U.K. Spy Agency Does Not Require Individual Warrants To Hack

More details about U.K. intelligence agency GCHQ’s use of hacking — aka: ‘computer network interference’ in euphemistic official parlance — and the oversight regime governing its hacking activities have emerged via an ongoing legal challenge filed by civil liberties group Privacy International and several ISPs, which is continuing to put witness statements into the public domain.

The legal complaint, filed back in July 2014, calls for an end to “GCHQ’s attacking and exploitation of network infrastructure in order to unlawfully gain access to potentially millions of people’s private communications.”

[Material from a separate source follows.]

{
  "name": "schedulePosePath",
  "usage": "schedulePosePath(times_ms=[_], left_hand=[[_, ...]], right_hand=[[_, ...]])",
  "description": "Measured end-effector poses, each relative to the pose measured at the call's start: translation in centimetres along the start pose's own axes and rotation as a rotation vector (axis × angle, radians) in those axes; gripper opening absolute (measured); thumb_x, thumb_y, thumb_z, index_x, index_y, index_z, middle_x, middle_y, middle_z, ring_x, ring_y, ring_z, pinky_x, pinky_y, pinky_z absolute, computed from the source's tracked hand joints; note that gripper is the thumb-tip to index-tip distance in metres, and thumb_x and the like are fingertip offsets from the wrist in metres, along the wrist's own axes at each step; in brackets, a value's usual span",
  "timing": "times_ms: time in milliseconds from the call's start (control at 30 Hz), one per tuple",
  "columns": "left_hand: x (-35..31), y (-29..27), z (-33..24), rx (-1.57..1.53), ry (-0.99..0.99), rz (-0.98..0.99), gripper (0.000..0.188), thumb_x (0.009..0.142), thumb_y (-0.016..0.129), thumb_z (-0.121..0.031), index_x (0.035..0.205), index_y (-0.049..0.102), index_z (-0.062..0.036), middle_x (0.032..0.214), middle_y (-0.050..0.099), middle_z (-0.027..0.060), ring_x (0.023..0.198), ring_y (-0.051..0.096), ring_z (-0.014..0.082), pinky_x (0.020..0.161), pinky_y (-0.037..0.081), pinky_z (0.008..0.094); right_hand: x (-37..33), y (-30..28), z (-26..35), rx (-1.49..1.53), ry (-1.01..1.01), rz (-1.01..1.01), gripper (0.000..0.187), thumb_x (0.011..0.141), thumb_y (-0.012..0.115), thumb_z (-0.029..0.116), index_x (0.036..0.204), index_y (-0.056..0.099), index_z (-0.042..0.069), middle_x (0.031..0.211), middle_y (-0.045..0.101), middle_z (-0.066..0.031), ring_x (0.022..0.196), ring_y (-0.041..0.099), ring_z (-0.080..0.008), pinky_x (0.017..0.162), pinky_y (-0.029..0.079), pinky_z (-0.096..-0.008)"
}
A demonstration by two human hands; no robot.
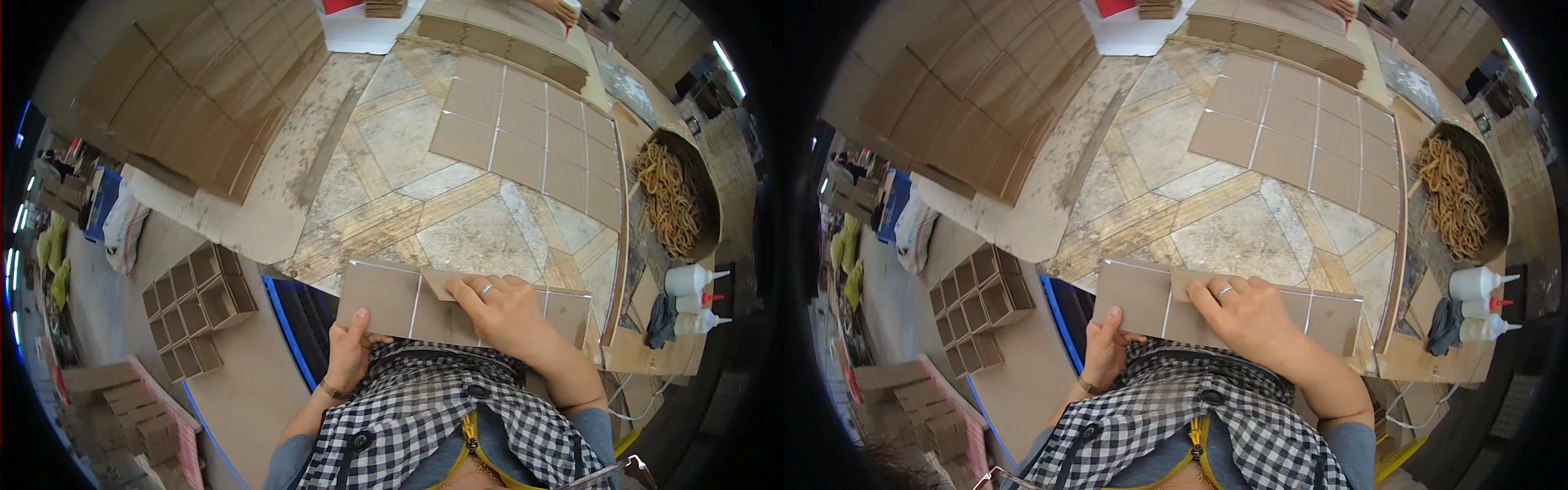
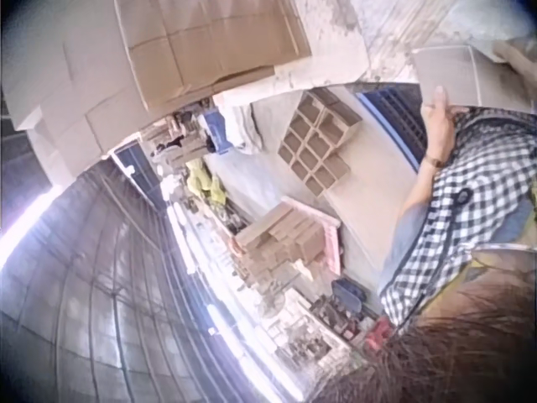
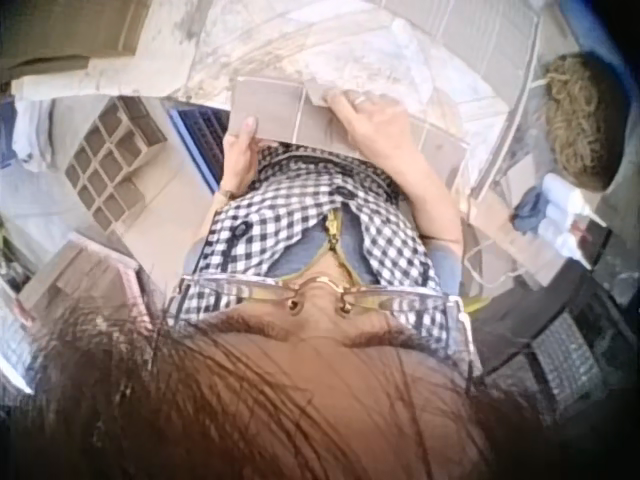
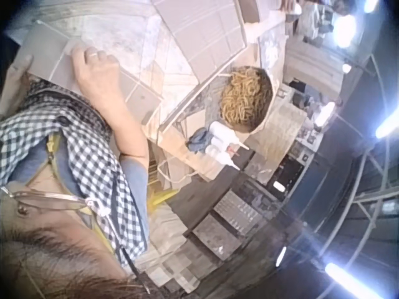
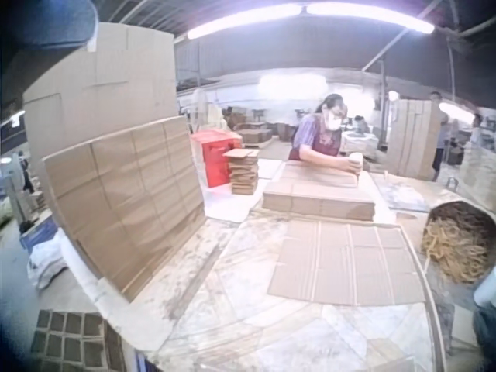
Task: Assembling and gluing cardboard sheets to create box dividers.
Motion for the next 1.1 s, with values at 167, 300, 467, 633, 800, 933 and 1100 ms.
schedulePosePath(times_ms=[167,300,467,633,800,933,1100], left_hand=[[-0.1,-0.5,0.7,0.031,0.0,-0.018,0.038,0.094,0.054,-0.029,0.108,0.055,0.0055,0.09,0.067,0.0158,0.071,0.067,0.0204,0.06,0.056,0.0303],[-0.1,-0.4,0.6,0.04,0.016,-0.009,0.036,0.094,0.053,-0.029,0.105,0.056,0.0053,0.086,0.067,0.016,0.066,0.066,0.02,0.059,0.055,0.03],[0.0,-0.4,0.6,0.056,0.032,-0.011,0.034,0.095,0.052,-0.028,0.102,0.057,0.0056,0.082,0.067,0.0153,0.065,0.065,0.0192,0.058,0.053,0.0288],[-0.2,-0.1,-0.7,0.257,0.125,0.027,0.029,0.095,0.052,-0.022,0.097,0.059,0.0056,0.084,0.066,0.0122,0.067,0.064,0.0183,0.061,0.052,0.0286],[-1.5,2.4,-3.9,0.703,0.329,0.1,0.027,0.092,0.056,-0.019,0.106,0.058,0.0038,0.081,0.066,0.0139,0.068,0.064,0.0192,0.064,0.05,0.0295],[-2.4,5.1,-5.0,0.865,0.513,0.155,0.044,0.089,0.059,-0.017,0.125,0.047,0.0051,0.096,0.063,0.0221,0.083,0.066,0.0261,0.073,0.051,0.0329],[-2.6,9.1,-5.4,1.076,0.766,0.388,0.062,0.081,0.062,-0.009,0.133,0.035,0.0099,0.115,0.055,0.0295,0.101,0.06,0.0385,0.085,0.05,0.0381]], right_hand=[[0.5,1.2,1.1,-0.056,-0.037,0.072,0.036,0.067,0.061,0.007,0.102,0.059,0.005,0.086,0.063,-0.0071,0.073,0.063,-0.0192,0.054,0.047,-0.029],[0.0,1.3,1.7,-0.127,-0.043,0.127,0.034,0.07,0.059,0.013,0.103,0.058,0.004,0.084,0.06,-0.0062,0.072,0.06,-0.0187,0.057,0.045,-0.0283],[-0.4,1.9,3.0,-0.23,-0.082,0.139,0.034,0.069,0.06,0.013,0.102,0.058,0.005,0.086,0.059,-0.0065,0.07,0.058,-0.0172,0.054,0.044,-0.0271],[-0.8,2.5,3.0,-0.225,-0.14,0.118,0.034,0.069,0.061,0.014,0.101,0.058,0.005,0.083,0.057,-0.0045,0.069,0.057,-0.016,0.055,0.044,-0.0267],[0.9,1.9,1.6,-0.089,-0.078,0.178,0.024,0.068,0.062,0.016,0.088,0.056,0.006,0.074,0.056,-0.0045,0.067,0.059,-0.0187,0.056,0.047,-0.0297],[2.0,1.6,0.2,0.006,-0.014,0.17,0.022,0.064,0.065,0.013,0.081,0.053,0.006,0.069,0.057,-0.0064,0.061,0.06,-0.0217,0.051,0.048,-0.0343],[2.7,1.9,-1.3,0.042,0.008,0.173,0.02,0.062,0.062,0.008,0.078,0.051,0.006,0.06,0.056,-0.0083,0.055,0.06,-0.0251,0.049,0.047,-0.036]])
Point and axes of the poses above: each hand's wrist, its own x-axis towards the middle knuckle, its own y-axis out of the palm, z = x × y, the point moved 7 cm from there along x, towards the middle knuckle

Earlier this year the legal action was instrumental in forcing GCHQ to confirm publicly that it engages in hacking. Albeit it subsequently emerged that the U.K. government had quietly ushered through amendments to the Computer Misuse Act — exempting the spy agency and law enforcement from prosecution, and doing this in the midst of the legal challenge to these hacking practices.

The government is now in the process of reworking U.K. surveillance legislation more generally. The Investigatory Powers Bill, introduced to Parliament last month, lists “equipment interference” as a key provision. The draft legislation also sanctions the use of so-called “bulk” equipment interference — i.e. non-targeted hacking that can be applied across multiple end-points, so long as the intelligence agencies are applying the justification that it’s a matter of ‘national security’.

GCHQ could get a warrant in the UK to hack the computer of everyone in Birmingham with little meaningful oversight. Privacy International

With such a wide-ranging power to hack into devices and software en masse set to be explicitly fixed in U.K. law, the historical lack of a strict and robust authorization and oversight regime governing state agency hacking powers is hugely concerning.

“The draft Investigatory Powers Bill introduced to Parliament by the Home Office on 4 November 2015 attempts to codify the lax authorisation processes that gave rise to the problems we see in the documents released today,” argues Privacy International. “In particular, the provision permitting ‘Bulk’ Equipment Interference gives an almost unfettered power to the intelligence services to decide who and when to hack.”

The organization points to witness statements arising from its challenge that it says confirm GCHQ has been using hacking without obtaining individual warrants — but rather using “thematic warrants” to authorize its hacking activities.

Whether it is lawful to use broad “thematic warrants” to justify the hacking of people in the U.K. is one of the subjects of the legal challenge.

Privacy International notes that the Commissioner of the intelligence services raised specific concerns about the practice in a 2014 report on the grounds that such warrants might be too broad. “This means that GCHQ could get a warrant in the UK to hack the computer of everyone in Birmingham with little meaningful oversight,” it adds.

It also points to various other details emerging from witness statements made by GCHQ board member and director general for cyber security, Ciaran Martin — including that:

  • The Secretary of State does not individually sign off on most hacking operations abroad, but only when “additional sensitivity” or “political risk” are involved
  • Overseas hacking does not require authorisations to name or describe a particular piece of equipment, or an individual user of the equipment
  • The intelligence services Commissioner only formally reviewed the individual targets of GCHQ hacks overseas in April 2015
  • The Intelligence and Security Committee Report in March 2015 called MI5’s and SIS’s failure to keep accurate records of their overseas hacking activities “unacceptable,” as it makes effective oversight impossible

Commenting in a statement, Caroline Wilson Palow, General Counsel at Privacy International, said the revelations about how GCHQ has been using hacking powers underline how important strict authorization and oversight regimes are.

“Eighteen months after we first brought this challenge, GCHQ have come to court today to defend their asserted power to hack computers in the U.K. without individual warrants. The light touch authorisation and oversight regime that GCHQ has been enjoying should never have been permitted. Perhaps it wouldn’t have been if Parliament had been notified in the first place that GCHQ was hacking. We hope the tribunal will stand up for our rights and reign in GCHQ’s unlawful spying,” she adds.

Earlier this year the Investigatory Powers Tribunal, the oversight court for the U.K.’s intelligence agencies, ruled against GCHQ for the first time in its 15-year history, saying it had acted illegally prior to December 2014 by receiving data from the NSA’s surveillance dragnets.

In the summer the IPT again ruled GCHQ had acted illegally in the past by breaching its own internal policies in the handling of intercepted communications — specifically pertaining to emails from two human rights organizations.